● TASK DIRECTIONS
Nothing but the pictures should be dropped; repeat the rest of the data below exactly.

- - - - - - -

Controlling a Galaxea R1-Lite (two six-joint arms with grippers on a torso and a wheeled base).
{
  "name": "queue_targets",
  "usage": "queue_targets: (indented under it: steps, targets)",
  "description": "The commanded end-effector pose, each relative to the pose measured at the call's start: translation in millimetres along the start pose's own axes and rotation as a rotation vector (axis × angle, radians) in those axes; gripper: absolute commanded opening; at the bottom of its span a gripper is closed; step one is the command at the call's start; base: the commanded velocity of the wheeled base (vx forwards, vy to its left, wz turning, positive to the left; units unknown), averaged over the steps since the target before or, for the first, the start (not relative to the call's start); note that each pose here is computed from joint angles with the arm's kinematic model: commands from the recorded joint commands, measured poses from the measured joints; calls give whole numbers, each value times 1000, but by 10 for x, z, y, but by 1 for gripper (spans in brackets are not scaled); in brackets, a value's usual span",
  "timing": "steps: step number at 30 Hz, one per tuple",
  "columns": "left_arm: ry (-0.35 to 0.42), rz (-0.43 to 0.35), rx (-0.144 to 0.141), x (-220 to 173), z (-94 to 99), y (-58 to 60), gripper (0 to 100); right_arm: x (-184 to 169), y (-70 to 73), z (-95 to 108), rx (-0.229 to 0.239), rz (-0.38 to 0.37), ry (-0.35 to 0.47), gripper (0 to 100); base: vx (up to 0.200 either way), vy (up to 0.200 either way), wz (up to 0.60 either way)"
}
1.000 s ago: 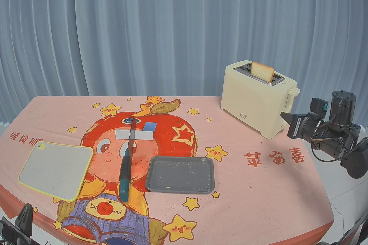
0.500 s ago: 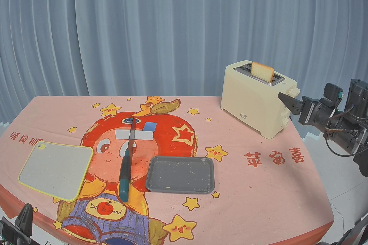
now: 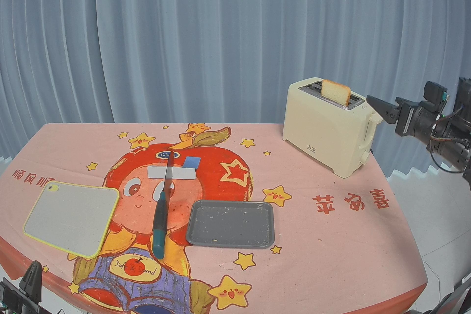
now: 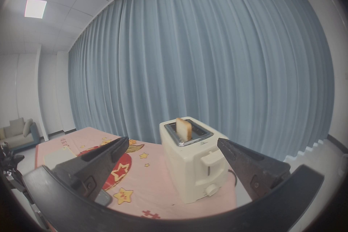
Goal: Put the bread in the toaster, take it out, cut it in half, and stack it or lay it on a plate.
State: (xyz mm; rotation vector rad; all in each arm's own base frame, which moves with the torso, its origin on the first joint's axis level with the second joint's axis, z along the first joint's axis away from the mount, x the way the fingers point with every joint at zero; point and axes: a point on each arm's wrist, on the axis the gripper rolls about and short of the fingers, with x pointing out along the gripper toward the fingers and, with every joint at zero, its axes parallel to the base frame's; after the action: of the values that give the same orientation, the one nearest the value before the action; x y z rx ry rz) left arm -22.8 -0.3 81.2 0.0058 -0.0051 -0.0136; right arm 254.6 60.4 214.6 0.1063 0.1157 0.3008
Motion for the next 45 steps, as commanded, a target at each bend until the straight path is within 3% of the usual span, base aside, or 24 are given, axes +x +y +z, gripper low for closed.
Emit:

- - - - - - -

● WRITTEN RESPONSE
Controlling a Galaxea R1-Lite (two six-joint arms with grippers on a torso and a wheeled base).
{
  "name": "queue_targets",
  "usage": "queue_targets: (indented under it: steps, targets)",
  "description": "The commanded end-effector pose, each relative to the pose measured at the call's start: translation in millimetres along the start pose's own axes and rotation as a rotation vector (axis × angle, radians) in those axes; gripper: absolute commanded opening; at the bottom of its span a gripper is closed; step one is the command at the call's start; base: the commanded velocity of the wheeled base (vx forwards, vy to its left, wz turning, positive to the left; units unknown), averaged over the steps since the target before or, for the first, the start (not relative to the call's start); note that each pose here is computed from joint angles with the arm's kinematic model: commands from the recorded joint commands, measured poses from the measured joints; calls give whole numbers, each value times 1000, but by 10 for x, z, y, but by 1 for gripper (spans in brackets are not scaled); in brackets, a value's usual span",
  "timing": "steps: step number at 30 Hz, one per tuple",
  "columns": "left_arm: ry (-0.35 to 0.42), rz (-0.43 to 0.35), rx (-0.144 to 0.141), x (-220 to 173), z (-94 to 99), y (-58 to 60), gripper (0 to 100); right_arm: x (-184 to 169), y (-70 to 73), z (-95 to 108), rx (-0.229 to 0.239), rz (-0.38 to 0.37), ry (-0.35 to 0.47), gripper (0 to 100); base: vx (up to 0.200 either way), vy (up to 0.200 either way), wz (up to 0.60 either way)"
}
1.000 s ago: 
0.500 s ago: 
now: 
now: 
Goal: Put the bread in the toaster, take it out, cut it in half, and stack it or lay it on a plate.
State: (xyz mm; rotation vector rad; all in each arm's own base frame, which moves with the torso, its origin on the first joint's axis level with the second joint's axis, z along the first joint's axis away from the mount, x the way the fingers point with every joint at zero; point and axes: a point on each arm's wrist, on the axis the gripper rolls about and short of the fingers, with x pointing out along the gripper toward the fingers and, with every joint at zero, its axes parallel to the base frame's; after the action: of the values that give the same orientation, the one nearest the value before the action; x y z rx ry rz) left arm -22.8 -0.3 81.2 0.0058 -0.0051 -0.0136; right arm 254.6 60.4 214.6 0.1063 0.1157 0.3008
Motion for the next 45 steps, as commanded, a target at each bend until the straight path is within 3% of the usual span, base aside, or 24 are given, axes +x +y +z, gripper low for closed.
Emit:

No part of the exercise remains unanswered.